Enhancement of Immune Effector Functions by Modulating IgG's Intrinsic Affinity for Target Antigen

被引:33
|
作者
Mazor, Yariv [1 ]
Yang, Chunning [1 ]
Borrok, M. Jack [1 ]
Ayriss, Joanne [1 ,3 ]
Aherne, Karen [2 ]
Wu, Herren [1 ]
Dall'Acqua, William F. [1 ]
机构
[1] MedImmune, Dept Antibody Discovery & Prot Engn, Gaithersburg, MD USA
[2] MedImmune, Dept Biopharmaceut Dev, Gaithersburg, MD USA
[3] Pfizer, Dept Global Biotherapeut, Cambridge, MA USA
来源
PLOS ONE | 2016年 / 11卷 / 06期
关键词
FC-GAMMA RECEPTORS; CELL-MEDIATED CYTOTOXICITY; REGULATORY T-CELLS; MONOCLONAL-ANTIBODIES; IN-VIVO; THERAPEUTIC ANTIBODIES; EXPRESSION LEVELS; BREAST-CANCER; EFFICACY; POLYMORPHISMS;
D O I
10.1371/journal.pone.0157788
中图分类号
O [数理科学和化学]; P [天文学、地球科学]; Q [生物科学]; N [自然科学总论];
学科分类号
07 ; 0710 ; 09 ;
摘要
Antibody-mediated immune effector functions play an essential role in the anti-tumor efficacy of many therapeutic mAbs. While much of the effort to improve effector potency has focused on augmenting the interaction between the antibody-Fc and activating Fc-receptors expressed on immune cells, the role of antibody binding interactions with the target antigen remains poorly understood. We show that antibody intrinsic affinity to the target antigen clearly influences the extent and efficiency of Fc-mediated effector mechanisms, and report the pivotal role of antibody binding valence on the ability to regulate effector functions. More particularly, we used an array of affinity modulated variants of three different mAbs, anti-CD4, anti-EGFR and anti-HER2 against a panel of target cell lines expressing disparate levels of the target antigen. We found that at saturating antibody concentrations, IgG variants with moderate intrinsic affinities, similar to those generated by the natural humoral immune response, promoted superior effector functions compared to higher affinity antibodies.

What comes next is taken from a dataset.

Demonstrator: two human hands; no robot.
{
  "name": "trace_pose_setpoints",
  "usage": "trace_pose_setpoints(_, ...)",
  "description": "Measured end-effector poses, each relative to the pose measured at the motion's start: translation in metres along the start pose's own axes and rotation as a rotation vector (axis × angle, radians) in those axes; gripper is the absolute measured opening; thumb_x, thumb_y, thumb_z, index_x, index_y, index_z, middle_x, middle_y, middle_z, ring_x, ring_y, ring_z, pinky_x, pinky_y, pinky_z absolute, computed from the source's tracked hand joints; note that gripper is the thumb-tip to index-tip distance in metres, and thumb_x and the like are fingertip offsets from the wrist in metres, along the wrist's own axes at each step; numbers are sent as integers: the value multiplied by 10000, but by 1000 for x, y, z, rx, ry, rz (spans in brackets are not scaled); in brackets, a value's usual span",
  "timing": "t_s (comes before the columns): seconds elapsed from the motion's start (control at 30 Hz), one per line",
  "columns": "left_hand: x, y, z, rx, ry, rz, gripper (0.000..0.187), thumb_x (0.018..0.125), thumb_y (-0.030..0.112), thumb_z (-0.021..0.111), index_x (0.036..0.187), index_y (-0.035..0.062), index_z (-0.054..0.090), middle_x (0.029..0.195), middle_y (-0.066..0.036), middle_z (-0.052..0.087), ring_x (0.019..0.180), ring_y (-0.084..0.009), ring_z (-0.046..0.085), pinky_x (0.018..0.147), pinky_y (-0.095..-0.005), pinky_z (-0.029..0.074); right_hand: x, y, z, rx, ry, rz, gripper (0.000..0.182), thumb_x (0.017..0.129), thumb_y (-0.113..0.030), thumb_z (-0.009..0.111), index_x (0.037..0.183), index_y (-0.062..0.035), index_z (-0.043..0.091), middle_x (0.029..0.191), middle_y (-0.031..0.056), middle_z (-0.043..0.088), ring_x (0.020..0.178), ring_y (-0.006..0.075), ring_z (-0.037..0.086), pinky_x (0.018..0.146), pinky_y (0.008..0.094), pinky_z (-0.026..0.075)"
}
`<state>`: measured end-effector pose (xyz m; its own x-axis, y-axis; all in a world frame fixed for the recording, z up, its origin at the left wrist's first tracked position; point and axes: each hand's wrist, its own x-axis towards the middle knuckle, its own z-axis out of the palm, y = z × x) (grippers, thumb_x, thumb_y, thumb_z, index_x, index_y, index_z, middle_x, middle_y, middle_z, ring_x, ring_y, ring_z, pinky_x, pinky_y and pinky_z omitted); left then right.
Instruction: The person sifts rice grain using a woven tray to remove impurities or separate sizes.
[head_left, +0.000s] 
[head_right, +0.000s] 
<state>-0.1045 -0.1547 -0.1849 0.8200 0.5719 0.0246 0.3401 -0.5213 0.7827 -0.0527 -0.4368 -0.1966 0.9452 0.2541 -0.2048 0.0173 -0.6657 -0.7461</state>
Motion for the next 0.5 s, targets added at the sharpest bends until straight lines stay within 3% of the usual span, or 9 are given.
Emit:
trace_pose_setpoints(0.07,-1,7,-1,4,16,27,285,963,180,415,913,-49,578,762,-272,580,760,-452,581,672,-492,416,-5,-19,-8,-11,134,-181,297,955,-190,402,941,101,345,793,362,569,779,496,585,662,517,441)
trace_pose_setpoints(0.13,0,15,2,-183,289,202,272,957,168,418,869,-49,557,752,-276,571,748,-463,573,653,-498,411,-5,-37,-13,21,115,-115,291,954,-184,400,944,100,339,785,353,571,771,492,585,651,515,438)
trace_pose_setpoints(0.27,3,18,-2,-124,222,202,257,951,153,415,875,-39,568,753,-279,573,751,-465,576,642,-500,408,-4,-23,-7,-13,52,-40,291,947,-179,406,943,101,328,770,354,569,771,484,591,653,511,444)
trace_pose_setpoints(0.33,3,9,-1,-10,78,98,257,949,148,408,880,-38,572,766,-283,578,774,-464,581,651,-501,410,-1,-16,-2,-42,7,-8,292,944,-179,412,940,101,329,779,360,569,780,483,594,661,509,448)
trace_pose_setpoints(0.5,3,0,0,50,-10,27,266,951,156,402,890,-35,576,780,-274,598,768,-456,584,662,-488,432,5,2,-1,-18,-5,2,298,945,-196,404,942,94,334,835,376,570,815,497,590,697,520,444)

We hypothesize that at saturating concentrations, effector function correlates most directly with the amount of Fc bound to the cell surface. Thus, high affinity antibodies exhibiting slow offrates are more likely to interact bivalently with the target cell, occupying two antigen sites with a single Fc. In contrast, antibodies with faster off-rates are likely to dissociate each binding arm more rapidly, resulting in a higher likelihood of monovalent binding. Monovalent binding may in turn increase target cell opsonization and lead to improved recruitment of effector cells. This unpredicted relationship between target affinity and effector function potency suggests a careful examination of antibody design and engineering for the development of next-generation immunotherapeutics.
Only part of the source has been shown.